[Records from a data source]
┌──

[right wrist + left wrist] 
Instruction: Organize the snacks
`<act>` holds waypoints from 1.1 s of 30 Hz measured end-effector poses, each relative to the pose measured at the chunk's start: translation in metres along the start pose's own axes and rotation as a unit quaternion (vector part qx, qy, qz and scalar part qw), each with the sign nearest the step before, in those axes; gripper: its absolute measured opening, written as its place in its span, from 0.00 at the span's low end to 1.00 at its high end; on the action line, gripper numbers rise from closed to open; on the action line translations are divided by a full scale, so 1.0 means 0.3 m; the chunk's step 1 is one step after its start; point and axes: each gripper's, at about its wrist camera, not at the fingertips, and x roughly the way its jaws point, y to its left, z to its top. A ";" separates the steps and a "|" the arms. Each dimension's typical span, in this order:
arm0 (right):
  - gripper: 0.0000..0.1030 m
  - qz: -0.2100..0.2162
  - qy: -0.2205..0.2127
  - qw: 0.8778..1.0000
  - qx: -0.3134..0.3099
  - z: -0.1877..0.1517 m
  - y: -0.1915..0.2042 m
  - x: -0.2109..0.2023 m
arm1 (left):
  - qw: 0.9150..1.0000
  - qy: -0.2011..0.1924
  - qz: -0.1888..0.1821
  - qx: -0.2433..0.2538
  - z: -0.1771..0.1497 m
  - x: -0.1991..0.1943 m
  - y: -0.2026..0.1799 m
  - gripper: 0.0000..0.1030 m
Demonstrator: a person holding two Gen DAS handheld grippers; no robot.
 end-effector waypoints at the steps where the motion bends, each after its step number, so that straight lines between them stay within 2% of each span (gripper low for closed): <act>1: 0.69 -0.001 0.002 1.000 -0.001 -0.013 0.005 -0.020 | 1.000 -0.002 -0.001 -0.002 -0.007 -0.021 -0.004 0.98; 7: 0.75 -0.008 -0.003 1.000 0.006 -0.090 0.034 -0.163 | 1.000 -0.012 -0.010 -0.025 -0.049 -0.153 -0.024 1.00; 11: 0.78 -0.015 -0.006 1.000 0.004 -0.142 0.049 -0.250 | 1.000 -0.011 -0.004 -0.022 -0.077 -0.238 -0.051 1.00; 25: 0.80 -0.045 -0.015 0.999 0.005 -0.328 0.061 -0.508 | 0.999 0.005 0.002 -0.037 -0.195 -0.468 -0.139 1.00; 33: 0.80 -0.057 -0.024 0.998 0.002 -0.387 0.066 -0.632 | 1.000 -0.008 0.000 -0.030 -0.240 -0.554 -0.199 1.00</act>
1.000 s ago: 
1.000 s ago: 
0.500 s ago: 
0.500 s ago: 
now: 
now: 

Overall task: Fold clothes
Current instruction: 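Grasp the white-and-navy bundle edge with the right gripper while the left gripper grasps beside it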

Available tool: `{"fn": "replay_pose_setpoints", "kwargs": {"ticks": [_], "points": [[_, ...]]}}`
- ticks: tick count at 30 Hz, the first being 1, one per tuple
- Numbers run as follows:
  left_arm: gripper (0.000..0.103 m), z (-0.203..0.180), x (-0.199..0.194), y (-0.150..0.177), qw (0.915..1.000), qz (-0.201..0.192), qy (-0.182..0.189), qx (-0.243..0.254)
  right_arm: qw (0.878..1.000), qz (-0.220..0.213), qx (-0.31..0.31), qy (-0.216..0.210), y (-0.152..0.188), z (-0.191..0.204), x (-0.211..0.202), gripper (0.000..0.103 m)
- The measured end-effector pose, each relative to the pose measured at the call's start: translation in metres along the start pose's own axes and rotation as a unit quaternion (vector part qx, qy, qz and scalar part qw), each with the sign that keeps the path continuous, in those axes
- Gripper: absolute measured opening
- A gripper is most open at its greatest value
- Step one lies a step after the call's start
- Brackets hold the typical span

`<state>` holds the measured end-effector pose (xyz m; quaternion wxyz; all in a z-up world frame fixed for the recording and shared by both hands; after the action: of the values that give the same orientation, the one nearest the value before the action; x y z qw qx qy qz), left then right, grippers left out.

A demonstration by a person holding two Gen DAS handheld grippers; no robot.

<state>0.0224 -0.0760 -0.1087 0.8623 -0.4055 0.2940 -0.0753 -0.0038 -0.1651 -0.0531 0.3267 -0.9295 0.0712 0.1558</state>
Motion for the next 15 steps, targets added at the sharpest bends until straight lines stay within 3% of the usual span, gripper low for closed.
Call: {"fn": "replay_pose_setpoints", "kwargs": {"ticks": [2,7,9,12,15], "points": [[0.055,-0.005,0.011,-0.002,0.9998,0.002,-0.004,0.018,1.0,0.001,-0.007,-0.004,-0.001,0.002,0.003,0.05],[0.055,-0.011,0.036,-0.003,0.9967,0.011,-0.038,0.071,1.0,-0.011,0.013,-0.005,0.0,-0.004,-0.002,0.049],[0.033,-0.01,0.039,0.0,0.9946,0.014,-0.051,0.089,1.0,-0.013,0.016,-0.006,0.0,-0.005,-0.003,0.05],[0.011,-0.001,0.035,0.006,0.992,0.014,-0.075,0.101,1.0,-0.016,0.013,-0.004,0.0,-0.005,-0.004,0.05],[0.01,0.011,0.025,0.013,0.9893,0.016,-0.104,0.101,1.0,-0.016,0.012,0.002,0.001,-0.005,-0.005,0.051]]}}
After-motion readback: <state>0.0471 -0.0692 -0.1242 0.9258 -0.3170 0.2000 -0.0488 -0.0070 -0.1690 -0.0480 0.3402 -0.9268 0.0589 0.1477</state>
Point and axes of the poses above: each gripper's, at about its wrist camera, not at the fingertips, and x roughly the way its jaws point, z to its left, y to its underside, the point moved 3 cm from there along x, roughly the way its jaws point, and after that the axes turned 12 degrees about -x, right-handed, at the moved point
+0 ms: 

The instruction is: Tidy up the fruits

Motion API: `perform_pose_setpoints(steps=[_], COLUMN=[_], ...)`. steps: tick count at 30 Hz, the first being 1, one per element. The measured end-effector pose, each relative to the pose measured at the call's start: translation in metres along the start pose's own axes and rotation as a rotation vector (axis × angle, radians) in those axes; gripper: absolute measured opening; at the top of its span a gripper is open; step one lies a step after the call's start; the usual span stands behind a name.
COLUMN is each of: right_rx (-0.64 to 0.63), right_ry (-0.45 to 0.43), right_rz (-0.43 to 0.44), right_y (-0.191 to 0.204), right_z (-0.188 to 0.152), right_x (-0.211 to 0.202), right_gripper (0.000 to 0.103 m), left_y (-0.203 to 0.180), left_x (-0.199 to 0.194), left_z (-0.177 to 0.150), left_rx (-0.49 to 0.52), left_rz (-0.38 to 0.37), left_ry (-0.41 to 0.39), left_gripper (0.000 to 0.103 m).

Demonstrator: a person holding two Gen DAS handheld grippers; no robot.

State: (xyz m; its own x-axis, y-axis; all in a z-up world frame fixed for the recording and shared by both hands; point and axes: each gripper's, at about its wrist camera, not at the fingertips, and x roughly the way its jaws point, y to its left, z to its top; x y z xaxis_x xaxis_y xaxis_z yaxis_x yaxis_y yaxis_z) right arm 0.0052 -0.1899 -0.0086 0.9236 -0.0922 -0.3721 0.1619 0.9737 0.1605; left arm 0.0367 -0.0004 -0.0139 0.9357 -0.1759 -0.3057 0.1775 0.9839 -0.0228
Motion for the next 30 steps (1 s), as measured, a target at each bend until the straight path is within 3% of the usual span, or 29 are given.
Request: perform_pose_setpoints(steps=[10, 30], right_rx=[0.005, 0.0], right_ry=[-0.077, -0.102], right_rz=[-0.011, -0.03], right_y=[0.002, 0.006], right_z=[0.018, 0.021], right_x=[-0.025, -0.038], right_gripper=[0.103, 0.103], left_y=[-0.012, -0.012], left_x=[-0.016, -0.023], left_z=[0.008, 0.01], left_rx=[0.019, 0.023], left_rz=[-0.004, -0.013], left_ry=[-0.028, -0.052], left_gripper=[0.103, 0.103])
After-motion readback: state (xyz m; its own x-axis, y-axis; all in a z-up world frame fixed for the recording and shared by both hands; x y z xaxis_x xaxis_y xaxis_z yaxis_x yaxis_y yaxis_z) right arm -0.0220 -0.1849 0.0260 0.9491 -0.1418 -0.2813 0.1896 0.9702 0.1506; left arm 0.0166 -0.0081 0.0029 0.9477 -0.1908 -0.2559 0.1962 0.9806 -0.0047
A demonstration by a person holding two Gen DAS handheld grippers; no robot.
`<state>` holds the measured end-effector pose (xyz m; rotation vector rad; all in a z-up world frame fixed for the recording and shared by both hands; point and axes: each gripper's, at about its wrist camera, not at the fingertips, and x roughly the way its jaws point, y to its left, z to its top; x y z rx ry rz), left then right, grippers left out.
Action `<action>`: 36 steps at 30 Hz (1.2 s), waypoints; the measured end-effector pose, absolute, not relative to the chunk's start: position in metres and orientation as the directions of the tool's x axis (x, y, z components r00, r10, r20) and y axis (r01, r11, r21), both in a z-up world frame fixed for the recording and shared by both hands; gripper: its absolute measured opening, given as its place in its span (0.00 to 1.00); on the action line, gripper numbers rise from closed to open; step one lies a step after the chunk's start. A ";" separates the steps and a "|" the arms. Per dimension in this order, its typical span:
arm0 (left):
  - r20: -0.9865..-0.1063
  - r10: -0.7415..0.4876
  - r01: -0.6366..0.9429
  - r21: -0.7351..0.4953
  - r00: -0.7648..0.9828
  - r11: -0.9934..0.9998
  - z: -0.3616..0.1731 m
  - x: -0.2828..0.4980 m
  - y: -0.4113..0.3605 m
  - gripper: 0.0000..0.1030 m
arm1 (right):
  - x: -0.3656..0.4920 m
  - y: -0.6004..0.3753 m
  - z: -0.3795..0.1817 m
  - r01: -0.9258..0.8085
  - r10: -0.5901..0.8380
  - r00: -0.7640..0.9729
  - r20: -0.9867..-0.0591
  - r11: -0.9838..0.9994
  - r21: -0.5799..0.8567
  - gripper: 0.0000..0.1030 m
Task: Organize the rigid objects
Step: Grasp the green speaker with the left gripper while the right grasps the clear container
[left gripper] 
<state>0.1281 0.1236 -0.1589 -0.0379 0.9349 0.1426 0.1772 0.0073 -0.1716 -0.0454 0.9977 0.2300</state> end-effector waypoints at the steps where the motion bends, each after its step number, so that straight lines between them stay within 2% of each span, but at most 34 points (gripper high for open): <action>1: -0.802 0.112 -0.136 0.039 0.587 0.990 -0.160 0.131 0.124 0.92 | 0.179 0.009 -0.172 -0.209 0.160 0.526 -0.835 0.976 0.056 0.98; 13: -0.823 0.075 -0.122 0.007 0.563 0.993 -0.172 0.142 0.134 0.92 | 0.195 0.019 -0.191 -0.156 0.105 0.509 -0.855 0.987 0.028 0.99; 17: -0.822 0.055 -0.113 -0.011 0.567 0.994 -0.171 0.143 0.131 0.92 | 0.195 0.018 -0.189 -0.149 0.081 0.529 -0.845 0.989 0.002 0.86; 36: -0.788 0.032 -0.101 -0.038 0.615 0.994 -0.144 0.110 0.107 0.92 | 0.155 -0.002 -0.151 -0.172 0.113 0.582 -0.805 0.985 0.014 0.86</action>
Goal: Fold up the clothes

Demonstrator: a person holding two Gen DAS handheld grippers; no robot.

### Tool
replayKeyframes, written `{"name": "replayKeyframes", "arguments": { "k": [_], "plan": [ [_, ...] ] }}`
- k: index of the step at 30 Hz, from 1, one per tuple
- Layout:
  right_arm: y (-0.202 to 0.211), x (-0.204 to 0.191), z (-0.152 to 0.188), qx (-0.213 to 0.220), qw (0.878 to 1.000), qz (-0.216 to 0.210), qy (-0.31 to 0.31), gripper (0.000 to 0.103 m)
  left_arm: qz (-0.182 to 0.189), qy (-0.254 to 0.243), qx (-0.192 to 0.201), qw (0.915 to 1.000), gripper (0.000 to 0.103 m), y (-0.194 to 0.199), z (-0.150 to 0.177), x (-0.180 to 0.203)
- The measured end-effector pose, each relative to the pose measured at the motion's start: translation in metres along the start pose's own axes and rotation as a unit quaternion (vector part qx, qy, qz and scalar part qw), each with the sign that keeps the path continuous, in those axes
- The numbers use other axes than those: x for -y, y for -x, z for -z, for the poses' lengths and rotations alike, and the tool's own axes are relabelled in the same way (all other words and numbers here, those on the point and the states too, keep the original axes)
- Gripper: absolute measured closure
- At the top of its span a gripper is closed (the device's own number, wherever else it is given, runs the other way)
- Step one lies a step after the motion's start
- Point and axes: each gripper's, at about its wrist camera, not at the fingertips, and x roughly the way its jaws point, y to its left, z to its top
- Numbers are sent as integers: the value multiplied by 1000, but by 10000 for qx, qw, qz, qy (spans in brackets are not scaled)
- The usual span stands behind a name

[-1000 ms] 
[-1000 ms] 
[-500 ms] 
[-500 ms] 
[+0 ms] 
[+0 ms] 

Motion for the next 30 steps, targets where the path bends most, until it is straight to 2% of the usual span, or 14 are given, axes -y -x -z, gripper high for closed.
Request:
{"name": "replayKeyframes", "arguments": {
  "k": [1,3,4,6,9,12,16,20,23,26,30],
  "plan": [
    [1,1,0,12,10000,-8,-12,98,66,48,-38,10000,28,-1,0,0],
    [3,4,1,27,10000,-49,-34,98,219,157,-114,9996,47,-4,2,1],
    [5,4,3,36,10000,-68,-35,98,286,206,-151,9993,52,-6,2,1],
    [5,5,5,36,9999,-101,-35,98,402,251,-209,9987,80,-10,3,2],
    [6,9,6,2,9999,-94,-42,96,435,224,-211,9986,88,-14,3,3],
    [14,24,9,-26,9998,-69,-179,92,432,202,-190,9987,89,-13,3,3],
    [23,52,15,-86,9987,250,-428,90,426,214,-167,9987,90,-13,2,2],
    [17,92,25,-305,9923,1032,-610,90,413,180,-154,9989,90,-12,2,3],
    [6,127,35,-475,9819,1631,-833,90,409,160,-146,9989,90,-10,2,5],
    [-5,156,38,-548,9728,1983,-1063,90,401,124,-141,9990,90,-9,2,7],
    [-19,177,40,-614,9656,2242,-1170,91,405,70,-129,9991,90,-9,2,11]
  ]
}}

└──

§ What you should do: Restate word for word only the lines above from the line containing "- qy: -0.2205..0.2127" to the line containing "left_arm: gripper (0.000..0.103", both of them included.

§ Task response:
  - qy: -0.2205..0.2127
  - qw: 0.8778..1.0000
  - qx: -0.3134..0.3099
  - z: -0.1877..0.1517 m
  - y: -0.1915..0.2042 m
  - x: -0.2109..0.2023 m
arm1 (left):
  - qw: 0.9150..1.0000
  - qy: -0.2011..0.1924
  - qz: -0.1888..0.1821
  - qx: -0.2433..0.2538
  - z: -0.1771..0.1497 m
  - x: -0.1991..0.1943 m
  - y: -0.2026..0.1799 m
  - gripper: 0.0000..0.1030 m
Demonstrator: a person holding two Gen DAS handheld grippers; no robot.
 end-effector waypoints at the steps where the motion bends, each after its step number, so that straight lines between them stay within 2% of each span (gripper low for closed): <act>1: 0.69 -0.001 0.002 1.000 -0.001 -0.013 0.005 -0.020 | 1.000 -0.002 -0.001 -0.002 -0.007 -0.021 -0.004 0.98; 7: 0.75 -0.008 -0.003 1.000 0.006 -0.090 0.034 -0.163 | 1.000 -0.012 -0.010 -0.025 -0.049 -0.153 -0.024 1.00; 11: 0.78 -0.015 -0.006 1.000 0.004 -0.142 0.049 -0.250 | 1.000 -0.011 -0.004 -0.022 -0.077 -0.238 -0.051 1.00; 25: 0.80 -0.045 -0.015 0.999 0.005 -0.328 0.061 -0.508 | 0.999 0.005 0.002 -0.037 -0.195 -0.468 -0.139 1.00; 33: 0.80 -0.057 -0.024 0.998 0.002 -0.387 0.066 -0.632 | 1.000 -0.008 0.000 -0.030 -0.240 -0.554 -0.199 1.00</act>
1.000 s ago: 
1.000 s ago: 
0.500 s ago: 
0.500 s ago: 
now: 
now: 

Overall task: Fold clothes
Current instruction: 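Grasp the white-and-navy bundle edge with the right gripper while the left gripper grasps beside it
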
Available tool: `{"fn": "replay_pose_setpoints", "kwargs": {"ticks": [_], "points": [[_, ...]]}}`
- ticks: tick count at 30 Hz, the first being 1, one per tuple
- Numbers run as follows:
  left_arm: gripper (0.000..0.103 m), z (-0.203..0.180), x (-0.199..0.194), y (-0.150..0.177), qw (0.915..1.000), qz (-0.201..0.192), qy (-0.182..0.189), qx (-0.243..0.254)

The requested output has now been given in full.